What is needed
Your answer should be the line containing "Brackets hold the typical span" and each line after it through the end of the data below, repeated exactly.

Data excerpt
☆ ☆ ☆ ☆
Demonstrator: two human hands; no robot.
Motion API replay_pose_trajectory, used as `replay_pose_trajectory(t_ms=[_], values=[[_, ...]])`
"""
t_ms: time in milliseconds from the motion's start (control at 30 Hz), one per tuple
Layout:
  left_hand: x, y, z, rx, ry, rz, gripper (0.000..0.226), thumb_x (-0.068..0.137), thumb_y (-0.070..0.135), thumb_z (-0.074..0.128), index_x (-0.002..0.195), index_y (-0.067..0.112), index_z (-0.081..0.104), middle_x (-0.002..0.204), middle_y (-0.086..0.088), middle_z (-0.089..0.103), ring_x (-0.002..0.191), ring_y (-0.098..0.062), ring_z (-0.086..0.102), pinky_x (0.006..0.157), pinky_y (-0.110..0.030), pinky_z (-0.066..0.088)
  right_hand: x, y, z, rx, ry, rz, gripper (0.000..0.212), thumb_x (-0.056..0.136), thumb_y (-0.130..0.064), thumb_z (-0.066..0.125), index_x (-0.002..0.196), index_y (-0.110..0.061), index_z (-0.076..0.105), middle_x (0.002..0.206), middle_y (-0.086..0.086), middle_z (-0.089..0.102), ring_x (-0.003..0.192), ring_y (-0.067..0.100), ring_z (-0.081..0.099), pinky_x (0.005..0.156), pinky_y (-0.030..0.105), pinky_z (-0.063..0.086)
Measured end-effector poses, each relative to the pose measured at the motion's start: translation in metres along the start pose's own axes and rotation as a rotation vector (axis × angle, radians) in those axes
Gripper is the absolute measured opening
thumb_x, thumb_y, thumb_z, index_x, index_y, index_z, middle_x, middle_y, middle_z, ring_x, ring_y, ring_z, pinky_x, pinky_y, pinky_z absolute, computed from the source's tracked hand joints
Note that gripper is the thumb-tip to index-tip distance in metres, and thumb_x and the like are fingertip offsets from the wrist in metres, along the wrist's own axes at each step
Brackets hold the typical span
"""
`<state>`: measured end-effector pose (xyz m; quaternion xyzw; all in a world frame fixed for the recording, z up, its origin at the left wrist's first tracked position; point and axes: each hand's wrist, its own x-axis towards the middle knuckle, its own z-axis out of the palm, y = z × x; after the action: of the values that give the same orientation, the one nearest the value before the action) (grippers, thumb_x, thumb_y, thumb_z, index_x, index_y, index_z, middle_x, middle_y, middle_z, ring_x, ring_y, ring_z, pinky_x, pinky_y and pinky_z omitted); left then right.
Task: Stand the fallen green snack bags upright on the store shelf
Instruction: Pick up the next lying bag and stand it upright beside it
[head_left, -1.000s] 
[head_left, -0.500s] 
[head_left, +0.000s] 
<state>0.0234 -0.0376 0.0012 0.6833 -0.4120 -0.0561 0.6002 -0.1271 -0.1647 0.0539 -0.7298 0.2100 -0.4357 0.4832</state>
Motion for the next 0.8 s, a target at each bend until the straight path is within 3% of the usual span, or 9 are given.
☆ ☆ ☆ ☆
Solution to this problem
Brackets hold the typical span
"""
`<state>`: measured end-effector pose (xyz m; quaternion xyzw; all in a world frame fixed for the recording, z up, its origin at the left wrist's first tracked position; point and axes: each hand's wrist, its own x-axis towards the middle knuckle, its own z-axis out of the palm, y = z × x; after the action: of the values that give the same orientation, the one nearest the value before the action) (grippers, thumb_x, thumb_y, thumb_z, index_x, index_y, index_z, middle_x, middle_y, middle_z, ring_x, ring_y, ring_z, pinky_x, pinky_y and pinky_z omitted); left then right.
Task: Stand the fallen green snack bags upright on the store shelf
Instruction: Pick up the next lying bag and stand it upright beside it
[head_left, -1.000s] 
[head_left, -0.500s] 
[head_left, +0.000s] 
<state>0.0234 -0.0376 0.0012 0.6833 -0.4120 -0.0561 0.6002 -0.1271 -0.1647 0.0539 -0.7298 0.2100 -0.4357 0.4832</state>
Motion for the next 0.8 s, a target at each bend until the straight path is within 3% of the usual span, or 9 are given.

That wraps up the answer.